Good point. Alec sobered. “Continue.”
“It has recently been brought to the attention of the Queen’s agents that there are shadow committees within our biological research facilities, ones that seek to investigate certain human… oddities. They call themselves CEAP, the Committee for the Exploration of Anthropomorphic Peculiarities. Speculations regarding the existence of selkies would certainly pique their curiosity. We believe the professor may have run afoul of one such committee.”
“Go on.”
“Though rumors proved false, an underlying pattern emerged. Inquiries led Corwin to the Outer Hebrides. Near a beach on the Isle of Lewis where this particular tissue fragment washed up, there was a curious incident involving a fisherman. A man found half-dead upon his boat was carried ashore. The local physician offered assistance, but the family waved him away. Instead, they brought in an itinerant, self-styled healer. The man died shortly after her arrival.” Logan tapped a finger upon a crate. “This put the good doctor’s nose out of joint, and he adjourned, grumbling, to the local tavern where our man, Corwin, overheard a most bizarre claim.” Eyes gleaming, his brother paused for effect.

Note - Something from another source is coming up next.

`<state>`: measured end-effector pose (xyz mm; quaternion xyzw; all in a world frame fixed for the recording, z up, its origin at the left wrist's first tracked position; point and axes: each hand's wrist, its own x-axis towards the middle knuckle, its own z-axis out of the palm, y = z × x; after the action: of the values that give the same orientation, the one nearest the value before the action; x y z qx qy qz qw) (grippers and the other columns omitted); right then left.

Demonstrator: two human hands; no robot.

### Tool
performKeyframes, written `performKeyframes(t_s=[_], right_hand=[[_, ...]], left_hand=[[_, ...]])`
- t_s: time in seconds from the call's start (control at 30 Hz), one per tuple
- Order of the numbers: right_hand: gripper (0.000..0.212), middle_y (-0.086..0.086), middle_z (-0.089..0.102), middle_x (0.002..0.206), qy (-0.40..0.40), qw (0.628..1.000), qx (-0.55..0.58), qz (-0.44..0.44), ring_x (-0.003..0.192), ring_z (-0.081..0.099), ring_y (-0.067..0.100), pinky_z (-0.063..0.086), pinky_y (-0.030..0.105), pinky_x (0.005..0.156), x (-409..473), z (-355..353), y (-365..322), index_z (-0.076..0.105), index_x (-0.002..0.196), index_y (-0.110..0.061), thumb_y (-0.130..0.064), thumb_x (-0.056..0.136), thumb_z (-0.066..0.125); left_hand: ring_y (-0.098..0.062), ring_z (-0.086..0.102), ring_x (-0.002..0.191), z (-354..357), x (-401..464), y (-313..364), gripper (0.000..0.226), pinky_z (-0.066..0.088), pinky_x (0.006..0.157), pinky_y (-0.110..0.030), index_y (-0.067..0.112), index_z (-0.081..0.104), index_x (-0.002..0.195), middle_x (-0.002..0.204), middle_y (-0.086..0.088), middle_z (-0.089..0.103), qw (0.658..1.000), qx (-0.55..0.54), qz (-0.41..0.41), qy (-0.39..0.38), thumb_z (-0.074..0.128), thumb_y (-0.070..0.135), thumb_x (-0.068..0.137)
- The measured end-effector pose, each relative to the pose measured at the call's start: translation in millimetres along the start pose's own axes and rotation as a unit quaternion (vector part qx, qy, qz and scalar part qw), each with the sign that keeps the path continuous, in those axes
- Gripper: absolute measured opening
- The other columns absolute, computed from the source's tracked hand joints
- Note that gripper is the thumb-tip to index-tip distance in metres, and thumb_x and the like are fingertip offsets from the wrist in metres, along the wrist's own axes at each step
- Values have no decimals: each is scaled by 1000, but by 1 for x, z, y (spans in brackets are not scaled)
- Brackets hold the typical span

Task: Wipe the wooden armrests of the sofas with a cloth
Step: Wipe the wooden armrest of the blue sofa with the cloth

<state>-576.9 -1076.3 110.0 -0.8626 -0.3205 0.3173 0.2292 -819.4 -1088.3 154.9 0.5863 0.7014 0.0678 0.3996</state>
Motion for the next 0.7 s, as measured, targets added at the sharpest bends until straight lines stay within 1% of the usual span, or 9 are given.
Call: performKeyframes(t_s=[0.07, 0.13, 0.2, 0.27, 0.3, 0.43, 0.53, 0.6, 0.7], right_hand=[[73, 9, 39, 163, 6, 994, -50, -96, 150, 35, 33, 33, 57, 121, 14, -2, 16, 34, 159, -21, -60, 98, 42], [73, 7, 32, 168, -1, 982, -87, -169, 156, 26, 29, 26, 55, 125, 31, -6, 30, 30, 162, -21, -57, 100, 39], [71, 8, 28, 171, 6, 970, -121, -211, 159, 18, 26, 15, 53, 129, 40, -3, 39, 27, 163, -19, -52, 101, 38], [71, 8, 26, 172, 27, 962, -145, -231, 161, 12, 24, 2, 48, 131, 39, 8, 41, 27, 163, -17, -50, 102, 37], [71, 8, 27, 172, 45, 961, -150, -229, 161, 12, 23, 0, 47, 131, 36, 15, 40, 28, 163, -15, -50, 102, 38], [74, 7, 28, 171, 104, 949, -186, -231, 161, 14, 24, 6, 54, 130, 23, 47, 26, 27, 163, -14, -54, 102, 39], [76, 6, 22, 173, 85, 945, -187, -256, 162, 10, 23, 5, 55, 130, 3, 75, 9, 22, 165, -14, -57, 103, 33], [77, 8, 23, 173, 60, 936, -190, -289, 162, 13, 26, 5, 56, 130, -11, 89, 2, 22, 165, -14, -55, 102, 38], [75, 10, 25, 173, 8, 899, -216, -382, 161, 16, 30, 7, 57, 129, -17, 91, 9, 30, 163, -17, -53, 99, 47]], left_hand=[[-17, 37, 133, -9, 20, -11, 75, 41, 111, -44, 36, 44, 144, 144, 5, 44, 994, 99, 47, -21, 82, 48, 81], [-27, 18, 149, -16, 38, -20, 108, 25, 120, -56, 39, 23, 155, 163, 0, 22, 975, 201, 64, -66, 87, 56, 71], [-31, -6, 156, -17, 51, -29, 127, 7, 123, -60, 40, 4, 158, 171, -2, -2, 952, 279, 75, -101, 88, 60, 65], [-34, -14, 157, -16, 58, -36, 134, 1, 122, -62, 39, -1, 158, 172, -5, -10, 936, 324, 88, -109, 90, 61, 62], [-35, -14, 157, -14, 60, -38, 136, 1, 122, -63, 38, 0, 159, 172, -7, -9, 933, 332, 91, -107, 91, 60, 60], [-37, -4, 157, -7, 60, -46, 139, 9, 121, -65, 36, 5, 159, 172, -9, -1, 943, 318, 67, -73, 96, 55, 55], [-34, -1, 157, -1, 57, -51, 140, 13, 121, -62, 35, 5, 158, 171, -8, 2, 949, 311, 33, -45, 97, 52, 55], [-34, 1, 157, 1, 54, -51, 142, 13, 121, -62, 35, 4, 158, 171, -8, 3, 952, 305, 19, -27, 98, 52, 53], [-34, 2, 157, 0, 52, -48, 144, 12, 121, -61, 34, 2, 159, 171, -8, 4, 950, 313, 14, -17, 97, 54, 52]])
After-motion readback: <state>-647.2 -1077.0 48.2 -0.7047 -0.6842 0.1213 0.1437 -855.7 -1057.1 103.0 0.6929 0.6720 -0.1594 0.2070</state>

“Don’t make me beat it out of you,” Alec warned. He stopped himself from leaning in. Not a chance he’d give his brother the satisfaction of seeing him dangling on a hook. “It’s a bad habit of yours.”
“Much as I’d like to see you try,” Logan snorted, “I need you intact.” His eyes flashed with pleasure. A grand reveal was imminent. Alec held his tongue. “As the doctor drank himself under the table, a snippet of conversation filtered through the general chaos. Corwin heard a man mutter about this not being the first time someone was killed by an octopus attack.”
“An octopus—not a kraken—attack?” That far north, both species rarely reached a substantial size, but only the kraken were given to attacking humans unprovoked. “How old is this Professor Corwin? Perhaps he’s gone hard of hearing?”
“He was entirely fit for duty, unlike some.” Logan threw a withering glance at his knee.
Was. Alec narrowed his eyes. “Go on.”
“The octopus is reported to have stabbed a tentacle into the fisherman’s stomach.”
“Stabbed?” Alec repeated. He glanced at the aetheroscope, scratched his jaw, but didn’t question his brother’s words again. “Strangled is at least a remote physical possibility—indigenous octopuses of sufficient size can survive off the northern coastlines—but the only sharp portion of an octopus’s anatomy is its beak.”
“Yet there is this.” Logan waved his hand. “An unexplained scrap of flesh, not easily dismissed. Moreover, my agent has gone missing.”
“And who better to act as an interim operative then your wounded, BURR-trained brother?” He gave a bark of laughter as it struck him. “The laboratory assignment was no mistake, was it? Orchestrated by none other than you, designed to drive me slightly insane while forcing me to study mollusk biology.”
Logan smirked. “I’d offer you a TTX pistol, but—”
“I’ve far, far better in my BURR locker,” he said, dismissing the weapon. “Assuming I’m permitted access?”
“Of course. You have full clearance and are authorized for independent shore duty. You report only to me. You share your findings only with me. Investigate the tissue’s origins and collect, if possible, a larger sample of the material. Blend with the locals and find out more about these rumors. Keep your eyes and ears open for news of Corwin. I want to know what’s going on.”